▸ **Task requirements**
From the data that follows, set down exactly the lines from the one with "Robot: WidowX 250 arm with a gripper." through the one with "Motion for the", counting both. Pictures stay out.

▸ **Supplied material**
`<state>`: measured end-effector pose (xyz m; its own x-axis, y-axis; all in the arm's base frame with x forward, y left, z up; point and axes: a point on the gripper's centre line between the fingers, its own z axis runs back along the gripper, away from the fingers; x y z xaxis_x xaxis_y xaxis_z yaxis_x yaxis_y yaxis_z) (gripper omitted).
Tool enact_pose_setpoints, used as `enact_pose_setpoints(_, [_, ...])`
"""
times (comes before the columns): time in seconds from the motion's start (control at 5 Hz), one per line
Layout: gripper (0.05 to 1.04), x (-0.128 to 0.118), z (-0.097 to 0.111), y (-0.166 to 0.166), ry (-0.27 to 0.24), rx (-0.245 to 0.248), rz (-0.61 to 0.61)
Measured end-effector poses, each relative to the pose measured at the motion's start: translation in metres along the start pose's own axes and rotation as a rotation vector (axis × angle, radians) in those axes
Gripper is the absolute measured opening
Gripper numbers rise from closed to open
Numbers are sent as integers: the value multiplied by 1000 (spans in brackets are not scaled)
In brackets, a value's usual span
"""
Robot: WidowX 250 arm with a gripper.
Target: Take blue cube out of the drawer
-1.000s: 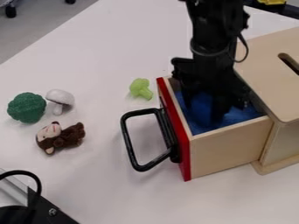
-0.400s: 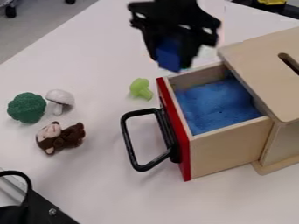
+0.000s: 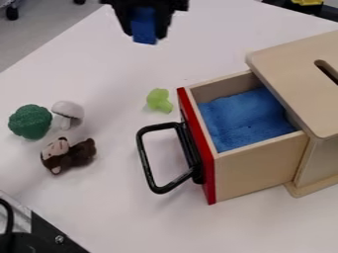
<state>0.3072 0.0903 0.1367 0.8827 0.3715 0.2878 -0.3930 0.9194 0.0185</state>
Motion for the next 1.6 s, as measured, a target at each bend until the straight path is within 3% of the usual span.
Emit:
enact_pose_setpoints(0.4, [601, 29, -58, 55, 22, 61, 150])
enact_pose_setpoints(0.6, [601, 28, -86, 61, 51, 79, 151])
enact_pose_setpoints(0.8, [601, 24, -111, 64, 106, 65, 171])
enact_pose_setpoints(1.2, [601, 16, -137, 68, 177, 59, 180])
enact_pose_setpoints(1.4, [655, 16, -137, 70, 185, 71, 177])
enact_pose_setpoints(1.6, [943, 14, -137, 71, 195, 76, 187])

▸ **Finished exercise**
Robot: WidowX 250 arm with a gripper.
Target: Take blue cube out of the drawer
-1.000s: 
-0.400s: 
+0.000s: 
<state>0.3072 0.0903 0.1367 0.8827 0.3715 0.2878 -0.3930 0.9194 0.0185</state>
Motion for the next 1.6 s, as measured, a target at each bend until the straight path is within 3% of the usual span.

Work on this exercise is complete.